**DIRECTIONS FOR THIS TASK**
Your task is to copy the lines from the line containing "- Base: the" through the end of the listing below, both included, without any pictures.

**DATASET EXTRACT**
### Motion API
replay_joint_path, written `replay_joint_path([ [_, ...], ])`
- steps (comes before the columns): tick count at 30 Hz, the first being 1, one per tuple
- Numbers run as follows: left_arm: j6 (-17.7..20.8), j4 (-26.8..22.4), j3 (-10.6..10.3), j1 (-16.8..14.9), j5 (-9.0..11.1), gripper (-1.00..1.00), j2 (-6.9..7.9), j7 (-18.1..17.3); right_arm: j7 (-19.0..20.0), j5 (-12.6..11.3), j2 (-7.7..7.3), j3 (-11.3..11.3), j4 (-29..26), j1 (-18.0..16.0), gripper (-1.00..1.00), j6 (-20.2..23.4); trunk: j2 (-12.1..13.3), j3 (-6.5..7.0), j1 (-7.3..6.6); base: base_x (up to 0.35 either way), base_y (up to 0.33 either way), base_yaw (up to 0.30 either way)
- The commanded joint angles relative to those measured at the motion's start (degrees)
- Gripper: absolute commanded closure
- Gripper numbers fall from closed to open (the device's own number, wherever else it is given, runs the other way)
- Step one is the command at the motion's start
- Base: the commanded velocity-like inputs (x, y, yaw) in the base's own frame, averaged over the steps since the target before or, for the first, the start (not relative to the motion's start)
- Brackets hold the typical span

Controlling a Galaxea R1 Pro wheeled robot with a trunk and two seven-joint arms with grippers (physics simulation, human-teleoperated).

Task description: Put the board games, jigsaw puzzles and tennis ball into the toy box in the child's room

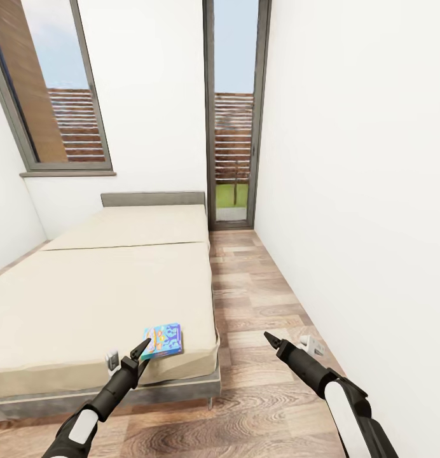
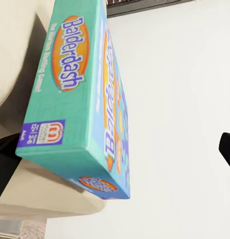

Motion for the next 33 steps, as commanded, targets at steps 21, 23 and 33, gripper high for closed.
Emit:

**ANSWER SPACE**
- Base: the commanded velocity-like inputs (x, y, yaw) in the base's own frame, averaged over the steps since the target before or, for the first, the start (not relative to the motion's start)
- Brackets hold the typical span

Controlling a Galaxea R1 Pro wheeled robot with a trunk and two seven-joint arms with grippers (physics simulation, human-teleoperated).

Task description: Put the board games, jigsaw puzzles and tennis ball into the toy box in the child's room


Motion for the next 33 steps, as commanded, targets at steps 21, 23 and 33, gripper high for closed.
Emit:

The exercise asks for nothing more.